PROBLEM TO WORK ON ::
Give back all of the data exactly.

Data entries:
_ _ _ _ _ _ _
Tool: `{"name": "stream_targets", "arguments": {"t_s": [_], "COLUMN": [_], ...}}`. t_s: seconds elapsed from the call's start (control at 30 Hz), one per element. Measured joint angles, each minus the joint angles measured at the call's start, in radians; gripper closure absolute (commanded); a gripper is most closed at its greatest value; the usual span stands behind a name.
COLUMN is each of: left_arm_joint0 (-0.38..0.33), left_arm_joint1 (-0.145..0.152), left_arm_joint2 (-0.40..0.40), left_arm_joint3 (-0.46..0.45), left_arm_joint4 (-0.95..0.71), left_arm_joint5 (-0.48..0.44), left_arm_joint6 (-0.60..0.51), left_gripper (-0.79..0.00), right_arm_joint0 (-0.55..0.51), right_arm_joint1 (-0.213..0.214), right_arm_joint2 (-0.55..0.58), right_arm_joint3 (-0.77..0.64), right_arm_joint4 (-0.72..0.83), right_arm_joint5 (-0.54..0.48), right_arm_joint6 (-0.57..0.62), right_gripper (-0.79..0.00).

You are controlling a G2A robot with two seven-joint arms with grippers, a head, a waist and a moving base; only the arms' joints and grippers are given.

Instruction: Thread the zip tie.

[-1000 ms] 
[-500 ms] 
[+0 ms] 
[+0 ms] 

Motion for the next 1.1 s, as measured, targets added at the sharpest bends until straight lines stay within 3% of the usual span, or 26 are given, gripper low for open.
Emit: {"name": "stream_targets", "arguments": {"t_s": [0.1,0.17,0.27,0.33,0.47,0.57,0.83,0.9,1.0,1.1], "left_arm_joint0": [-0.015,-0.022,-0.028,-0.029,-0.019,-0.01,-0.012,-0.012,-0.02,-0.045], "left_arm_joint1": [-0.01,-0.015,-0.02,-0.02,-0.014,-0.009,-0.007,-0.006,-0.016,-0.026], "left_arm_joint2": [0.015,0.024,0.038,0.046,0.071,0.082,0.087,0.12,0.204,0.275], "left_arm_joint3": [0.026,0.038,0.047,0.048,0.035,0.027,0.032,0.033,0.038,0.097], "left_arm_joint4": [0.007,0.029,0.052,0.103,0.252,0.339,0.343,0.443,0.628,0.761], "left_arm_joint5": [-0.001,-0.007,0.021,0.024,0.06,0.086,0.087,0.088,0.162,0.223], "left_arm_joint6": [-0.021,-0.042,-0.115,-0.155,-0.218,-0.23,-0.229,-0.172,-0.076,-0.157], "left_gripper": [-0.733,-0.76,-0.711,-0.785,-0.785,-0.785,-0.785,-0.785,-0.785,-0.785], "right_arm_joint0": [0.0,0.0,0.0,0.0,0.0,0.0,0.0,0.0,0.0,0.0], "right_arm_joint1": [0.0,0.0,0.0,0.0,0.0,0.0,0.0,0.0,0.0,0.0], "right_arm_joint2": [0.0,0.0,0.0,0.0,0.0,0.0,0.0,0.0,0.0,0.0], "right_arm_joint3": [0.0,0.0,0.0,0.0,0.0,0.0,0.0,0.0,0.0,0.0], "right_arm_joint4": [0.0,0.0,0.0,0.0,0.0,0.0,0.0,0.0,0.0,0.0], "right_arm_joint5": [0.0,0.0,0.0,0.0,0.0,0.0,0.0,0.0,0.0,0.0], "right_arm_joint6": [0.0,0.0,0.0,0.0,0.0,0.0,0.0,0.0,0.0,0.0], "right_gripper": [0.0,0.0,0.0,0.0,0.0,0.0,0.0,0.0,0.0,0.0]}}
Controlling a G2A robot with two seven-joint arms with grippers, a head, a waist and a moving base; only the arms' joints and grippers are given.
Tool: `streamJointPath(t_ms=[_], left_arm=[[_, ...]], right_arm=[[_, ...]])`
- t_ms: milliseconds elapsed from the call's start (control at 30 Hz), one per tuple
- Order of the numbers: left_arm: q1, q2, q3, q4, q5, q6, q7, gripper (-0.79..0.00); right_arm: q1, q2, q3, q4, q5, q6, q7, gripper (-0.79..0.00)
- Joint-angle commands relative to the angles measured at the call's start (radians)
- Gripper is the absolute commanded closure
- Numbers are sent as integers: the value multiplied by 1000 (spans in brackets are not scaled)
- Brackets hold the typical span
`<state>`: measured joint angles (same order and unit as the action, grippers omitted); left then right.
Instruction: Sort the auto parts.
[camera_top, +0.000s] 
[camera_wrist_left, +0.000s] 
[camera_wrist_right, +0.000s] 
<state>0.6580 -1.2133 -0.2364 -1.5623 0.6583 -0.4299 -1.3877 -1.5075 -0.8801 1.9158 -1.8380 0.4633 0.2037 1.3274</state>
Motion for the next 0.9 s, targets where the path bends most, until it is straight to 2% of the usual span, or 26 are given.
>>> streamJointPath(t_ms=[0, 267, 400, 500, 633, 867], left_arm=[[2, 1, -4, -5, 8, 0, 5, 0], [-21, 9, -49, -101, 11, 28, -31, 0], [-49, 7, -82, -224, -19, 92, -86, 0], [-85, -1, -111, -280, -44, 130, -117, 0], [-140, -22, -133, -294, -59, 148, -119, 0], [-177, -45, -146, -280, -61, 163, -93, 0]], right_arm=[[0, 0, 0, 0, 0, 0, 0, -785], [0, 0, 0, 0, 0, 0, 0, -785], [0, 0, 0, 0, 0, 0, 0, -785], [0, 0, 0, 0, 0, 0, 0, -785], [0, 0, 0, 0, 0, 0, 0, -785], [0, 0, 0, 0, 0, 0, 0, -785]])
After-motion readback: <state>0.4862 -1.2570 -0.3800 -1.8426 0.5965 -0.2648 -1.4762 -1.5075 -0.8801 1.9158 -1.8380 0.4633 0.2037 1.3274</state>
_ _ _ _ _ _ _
ANSWER TO THE PROBLEM ::
Tool: `{"name": "stream_targets", "arguments": {"t_s": [_], "COLUMN": [_], ...}}`. t_s: seconds elapsed from the call's start (control at 30 Hz), one per element. Measured joint angles, each minus the joint angles measured at the call's start, in radians; gripper closure absolute (commanded); a gripper is most closed at its greatest value; the usual span stands behind a name.
COLUMN is each of: left_arm_joint0 (-0.38..0.33), left_arm_joint1 (-0.145..0.152), left_arm_joint2 (-0.40..0.40), left_arm_joint3 (-0.46..0.45), left_arm_joint4 (-0.95..0.71), left_arm_joint5 (-0.48..0.44), left_arm_joint6 (-0.60..0.51), left_gripper (-0.79..0.00), right_arm_joint0 (-0.55..0.51), right_arm_joint1 (-0.213..0.214), right_arm_joint2 (-0.55..0.58), right_arm_joint3 (-0.77..0.64), right_arm_joint4 (-0.72..0.83), right_arm_joint5 (-0.54..0.48), right_arm_joint6 (-0.57..0.62), right_gripper (-0.79..0.00).

You are controlling a G2A robot with two seven-joint arms with grippers, a head, a waist and a moving base; only the arms' joints and grippers are given.

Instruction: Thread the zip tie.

[-1000 ms] 
[-500 ms] 
[+0 ms] 
[+0 ms] 

Motion for the next 1.1 s, as measured, targets added at the sharpest bends until straight lines stay within 3% of the usual span, or 26 are given, gripper low for open.
Emit: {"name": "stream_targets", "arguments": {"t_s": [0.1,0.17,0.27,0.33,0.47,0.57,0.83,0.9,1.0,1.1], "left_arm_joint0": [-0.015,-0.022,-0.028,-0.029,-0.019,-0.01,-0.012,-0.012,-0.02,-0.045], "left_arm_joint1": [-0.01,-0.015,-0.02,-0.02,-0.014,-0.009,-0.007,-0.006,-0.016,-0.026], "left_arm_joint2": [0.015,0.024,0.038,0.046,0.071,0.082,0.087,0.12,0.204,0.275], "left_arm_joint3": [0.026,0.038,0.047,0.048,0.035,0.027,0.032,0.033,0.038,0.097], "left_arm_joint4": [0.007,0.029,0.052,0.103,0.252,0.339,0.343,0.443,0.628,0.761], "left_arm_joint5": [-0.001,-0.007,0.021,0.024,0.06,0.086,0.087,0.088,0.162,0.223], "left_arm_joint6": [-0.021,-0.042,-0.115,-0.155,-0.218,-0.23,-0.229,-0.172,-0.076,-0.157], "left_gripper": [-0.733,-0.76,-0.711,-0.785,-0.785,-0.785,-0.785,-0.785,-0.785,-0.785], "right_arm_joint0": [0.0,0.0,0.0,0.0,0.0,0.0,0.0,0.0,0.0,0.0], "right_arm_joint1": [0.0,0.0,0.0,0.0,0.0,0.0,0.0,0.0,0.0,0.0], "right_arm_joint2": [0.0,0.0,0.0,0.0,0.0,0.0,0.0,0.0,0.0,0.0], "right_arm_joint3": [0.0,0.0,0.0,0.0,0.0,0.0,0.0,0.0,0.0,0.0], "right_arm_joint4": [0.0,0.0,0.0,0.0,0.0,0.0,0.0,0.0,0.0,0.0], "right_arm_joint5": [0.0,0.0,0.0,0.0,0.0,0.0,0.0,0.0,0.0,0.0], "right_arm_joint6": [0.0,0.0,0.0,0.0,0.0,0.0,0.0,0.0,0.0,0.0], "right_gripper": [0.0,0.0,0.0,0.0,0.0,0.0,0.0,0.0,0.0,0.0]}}
Controlling a G2A robot with two seven-joint arms with grippers, a head, a waist and a moving base; only the arms' joints and grippers are given.
Tool: `streamJointPath(t_ms=[_], left_arm=[[_, ...]], right_arm=[[_, ...]])`
- t_ms: milliseconds elapsed from the call's start (control at 30 Hz), one per tuple
- Order of the numbers: left_arm: q1, q2, q3, q4, q5, q6, q7, gripper (-0.79..0.00); right_arm: q1, q2, q3, q4, q5, q6, q7, gripper (-0.79..0.00)
- Joint-angle commands relative to the angles measured at the call's start (radians)
- Gripper is the absolute commanded closure
- Numbers are sent as integers: the value multiplied by 1000 (spans in brackets are not scaled)
- Brackets hold the typical span
`<state>`: measured joint angles (same order and unit as the action, grippers omitted); left then right.
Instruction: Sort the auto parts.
[camera_top, +0.000s] 
[camera_wrist_left, +0.000s] 
[camera_wrist_right, +0.000s] 
<state>0.6580 -1.2133 -0.2364 -1.5623 0.6583 -0.4299 -1.3877 -1.5075 -0.8801 1.9158 -1.8380 0.4633 0.2037 1.3274</state>
Motion for the next 0.9 s, targets where the path bends most, until it is straight to 2% of the usual span, or 26 are given.
>>> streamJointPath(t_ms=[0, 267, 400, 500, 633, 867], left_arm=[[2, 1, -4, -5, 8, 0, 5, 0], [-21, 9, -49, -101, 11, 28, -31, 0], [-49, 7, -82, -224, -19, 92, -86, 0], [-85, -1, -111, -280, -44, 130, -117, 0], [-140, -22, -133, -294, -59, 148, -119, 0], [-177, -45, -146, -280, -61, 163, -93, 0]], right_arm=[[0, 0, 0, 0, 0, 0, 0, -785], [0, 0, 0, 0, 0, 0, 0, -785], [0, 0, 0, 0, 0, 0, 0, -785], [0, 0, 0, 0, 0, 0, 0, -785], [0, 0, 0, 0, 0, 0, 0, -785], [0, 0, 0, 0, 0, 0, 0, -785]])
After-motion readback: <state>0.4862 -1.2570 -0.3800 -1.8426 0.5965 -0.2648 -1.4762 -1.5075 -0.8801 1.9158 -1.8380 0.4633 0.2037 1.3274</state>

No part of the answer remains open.